Stored entries:
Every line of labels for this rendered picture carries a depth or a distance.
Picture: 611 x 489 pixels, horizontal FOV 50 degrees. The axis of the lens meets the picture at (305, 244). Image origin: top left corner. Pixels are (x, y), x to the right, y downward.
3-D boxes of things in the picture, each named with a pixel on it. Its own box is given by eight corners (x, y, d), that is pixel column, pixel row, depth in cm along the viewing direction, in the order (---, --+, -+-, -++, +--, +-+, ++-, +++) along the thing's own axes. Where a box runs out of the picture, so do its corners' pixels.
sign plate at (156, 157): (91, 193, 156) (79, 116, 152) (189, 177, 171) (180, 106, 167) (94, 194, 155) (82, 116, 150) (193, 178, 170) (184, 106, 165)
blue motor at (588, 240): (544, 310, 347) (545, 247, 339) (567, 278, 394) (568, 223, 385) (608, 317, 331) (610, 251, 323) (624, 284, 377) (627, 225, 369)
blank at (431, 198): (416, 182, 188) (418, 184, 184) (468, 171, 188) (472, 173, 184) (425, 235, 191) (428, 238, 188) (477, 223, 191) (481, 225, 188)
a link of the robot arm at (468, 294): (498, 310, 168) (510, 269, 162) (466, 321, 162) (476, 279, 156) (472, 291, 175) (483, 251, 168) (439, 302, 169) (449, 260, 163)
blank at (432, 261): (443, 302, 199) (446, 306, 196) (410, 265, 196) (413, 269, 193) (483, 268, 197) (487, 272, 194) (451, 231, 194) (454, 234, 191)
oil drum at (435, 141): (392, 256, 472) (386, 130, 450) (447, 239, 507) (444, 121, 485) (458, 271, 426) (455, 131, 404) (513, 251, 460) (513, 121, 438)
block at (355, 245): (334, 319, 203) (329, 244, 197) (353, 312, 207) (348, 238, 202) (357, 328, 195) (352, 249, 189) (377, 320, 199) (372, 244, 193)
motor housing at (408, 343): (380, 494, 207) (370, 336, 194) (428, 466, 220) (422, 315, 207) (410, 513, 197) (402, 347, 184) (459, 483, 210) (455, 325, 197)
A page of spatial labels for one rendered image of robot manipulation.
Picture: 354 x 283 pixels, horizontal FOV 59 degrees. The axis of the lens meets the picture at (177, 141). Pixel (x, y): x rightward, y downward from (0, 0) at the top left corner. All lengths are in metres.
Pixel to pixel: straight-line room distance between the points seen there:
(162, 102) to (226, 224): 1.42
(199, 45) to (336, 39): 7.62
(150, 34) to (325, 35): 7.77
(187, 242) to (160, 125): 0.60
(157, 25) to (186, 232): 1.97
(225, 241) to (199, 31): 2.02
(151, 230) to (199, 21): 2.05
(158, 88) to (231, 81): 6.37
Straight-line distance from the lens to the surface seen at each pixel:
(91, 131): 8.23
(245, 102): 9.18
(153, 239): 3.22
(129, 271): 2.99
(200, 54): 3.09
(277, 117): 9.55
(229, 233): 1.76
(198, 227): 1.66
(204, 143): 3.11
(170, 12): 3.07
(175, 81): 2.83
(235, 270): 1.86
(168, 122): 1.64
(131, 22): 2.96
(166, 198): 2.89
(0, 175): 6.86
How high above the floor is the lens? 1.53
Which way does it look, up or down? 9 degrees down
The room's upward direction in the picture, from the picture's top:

■ **Work to be completed**:
Every record above must be printed again exactly.

■ **Solution for this exercise**:
Every line of labels for this rendered picture carries a depth or a distance.
Picture: 611 x 489 pixels, horizontal FOV 50 degrees. The axis of the lens meets the picture at (305, 244). Image origin: top left corner. Pixels are (x, y), x to the right, y downward.
3-D boxes of things in the picture, each named with a pixel on it. Its own box is given by eight corners (x, y, d), that is pixel column, pixel row, depth in cm along the viewing direction, in the order (---, --+, -+-, -++, +--, +-+, ++-, +++) along the thing's own axes. Where a box runs out of the picture, so do its corners' pixels.
sign plate at (156, 157): (91, 193, 156) (79, 116, 152) (189, 177, 171) (180, 106, 167) (94, 194, 155) (82, 116, 150) (193, 178, 170) (184, 106, 165)
blue motor at (588, 240): (544, 310, 347) (545, 247, 339) (567, 278, 394) (568, 223, 385) (608, 317, 331) (610, 251, 323) (624, 284, 377) (627, 225, 369)
blank at (431, 198): (416, 182, 188) (418, 184, 184) (468, 171, 188) (472, 173, 184) (425, 235, 191) (428, 238, 188) (477, 223, 191) (481, 225, 188)
a link of the robot arm at (468, 294): (498, 310, 168) (510, 269, 162) (466, 321, 162) (476, 279, 156) (472, 291, 175) (483, 251, 168) (439, 302, 169) (449, 260, 163)
blank at (432, 261): (443, 302, 199) (446, 306, 196) (410, 265, 196) (413, 269, 193) (483, 268, 197) (487, 272, 194) (451, 231, 194) (454, 234, 191)
oil drum at (435, 141): (392, 256, 472) (386, 130, 450) (447, 239, 507) (444, 121, 485) (458, 271, 426) (455, 131, 404) (513, 251, 460) (513, 121, 438)
block at (355, 245): (334, 319, 203) (329, 244, 197) (353, 312, 207) (348, 238, 202) (357, 328, 195) (352, 249, 189) (377, 320, 199) (372, 244, 193)
motor housing at (408, 343): (380, 494, 207) (370, 336, 194) (428, 466, 220) (422, 315, 207) (410, 513, 197) (402, 347, 184) (459, 483, 210) (455, 325, 197)
A page of spatial labels for one rendered image of robot manipulation.
Picture: 354 x 283 pixels, horizontal FOV 59 degrees. The axis of the lens meets the picture at (177, 141). Pixel (x, y): x rightward, y downward from (0, 0) at the top left corner. All lengths are in metres.
Pixel to pixel: straight-line room distance between the points seen there:
(162, 102) to (226, 224): 1.42
(199, 45) to (336, 39): 7.62
(150, 34) to (325, 35): 7.77
(187, 242) to (160, 125): 0.60
(157, 25) to (186, 232): 1.97
(225, 241) to (199, 31): 2.02
(151, 230) to (199, 21): 2.05
(158, 88) to (231, 81): 6.37
Straight-line distance from the lens to the surface seen at each pixel:
(91, 131): 8.23
(245, 102): 9.18
(153, 239): 3.22
(129, 271): 2.99
(200, 54): 3.09
(277, 117): 9.55
(229, 233): 1.76
(198, 227): 1.66
(204, 143): 3.11
(170, 12): 3.07
(175, 81): 2.83
(235, 270): 1.86
(168, 122): 1.64
(131, 22): 2.96
(166, 198): 2.89
(0, 175): 6.86
How high above the floor is the lens? 1.53
Which way does it look, up or down? 9 degrees down
The room's upward direction in the picture, from the picture's top:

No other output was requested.